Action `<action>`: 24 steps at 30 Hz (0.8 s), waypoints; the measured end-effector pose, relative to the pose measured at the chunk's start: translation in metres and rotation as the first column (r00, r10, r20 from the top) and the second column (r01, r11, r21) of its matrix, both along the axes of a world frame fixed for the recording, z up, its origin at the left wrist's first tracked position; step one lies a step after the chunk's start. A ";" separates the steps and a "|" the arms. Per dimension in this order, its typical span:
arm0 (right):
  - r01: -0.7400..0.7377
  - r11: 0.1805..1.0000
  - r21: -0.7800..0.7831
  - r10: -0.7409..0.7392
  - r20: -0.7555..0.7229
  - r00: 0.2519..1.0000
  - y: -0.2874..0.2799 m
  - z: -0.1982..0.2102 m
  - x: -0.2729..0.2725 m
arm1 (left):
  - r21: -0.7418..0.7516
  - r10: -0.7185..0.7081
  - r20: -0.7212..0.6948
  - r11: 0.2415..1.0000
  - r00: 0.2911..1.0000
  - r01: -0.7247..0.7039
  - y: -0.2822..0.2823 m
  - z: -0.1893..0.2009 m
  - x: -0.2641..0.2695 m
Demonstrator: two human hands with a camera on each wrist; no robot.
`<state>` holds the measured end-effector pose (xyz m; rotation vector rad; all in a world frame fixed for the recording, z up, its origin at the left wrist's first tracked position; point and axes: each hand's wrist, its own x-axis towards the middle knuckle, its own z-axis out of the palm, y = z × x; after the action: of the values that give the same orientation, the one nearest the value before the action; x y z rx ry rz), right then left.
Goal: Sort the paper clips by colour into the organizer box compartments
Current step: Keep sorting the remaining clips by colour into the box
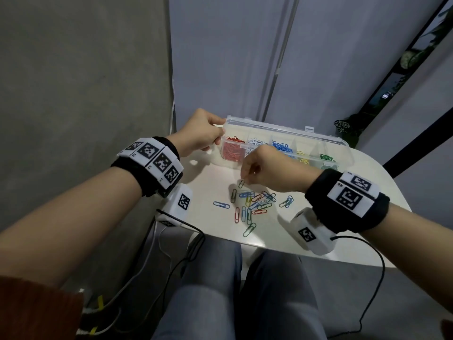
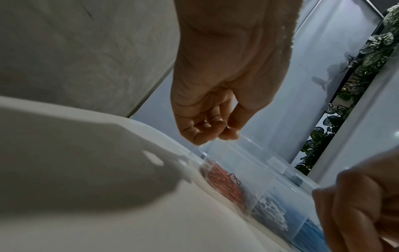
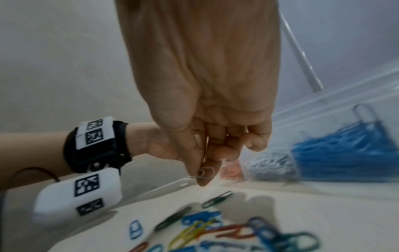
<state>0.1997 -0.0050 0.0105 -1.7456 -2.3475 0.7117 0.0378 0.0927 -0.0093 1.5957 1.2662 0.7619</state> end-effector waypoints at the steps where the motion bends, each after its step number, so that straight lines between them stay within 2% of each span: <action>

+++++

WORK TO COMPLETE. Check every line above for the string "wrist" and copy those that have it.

REPLY TO THE TASK.
Action `<action>`: 24 steps at 30 Hz (0.8 s), waypoints; the measured end-effector pose, relative to the pose measured at the chunk's start: translation in metres and rotation as the first column (r00, r10, r20 from the top) and the second column (r01, r11, r21) of its matrix, both along the axes of a world frame fixed for the recording, z up, its origin at the left wrist's first tracked position; step one lies a step after the chunk's start. A ";" separates the steps and a "|" the arms. Per dimension in this order, its typical span:
Demonstrator: two human hands with a camera on each wrist; no robot.
`<state>` holds the measured end-effector pose (xyz m; rotation vector rad; all in a world frame fixed for the recording, z up, its origin at the left wrist's first tracked position; point and axes: each hand's wrist, its own x-axis towards the middle knuckle, its own z-axis out of the palm, y = z × x; after the action: of the values that give the same orientation, the one nearest the value before the action; x y z rx ry rz), right then left.

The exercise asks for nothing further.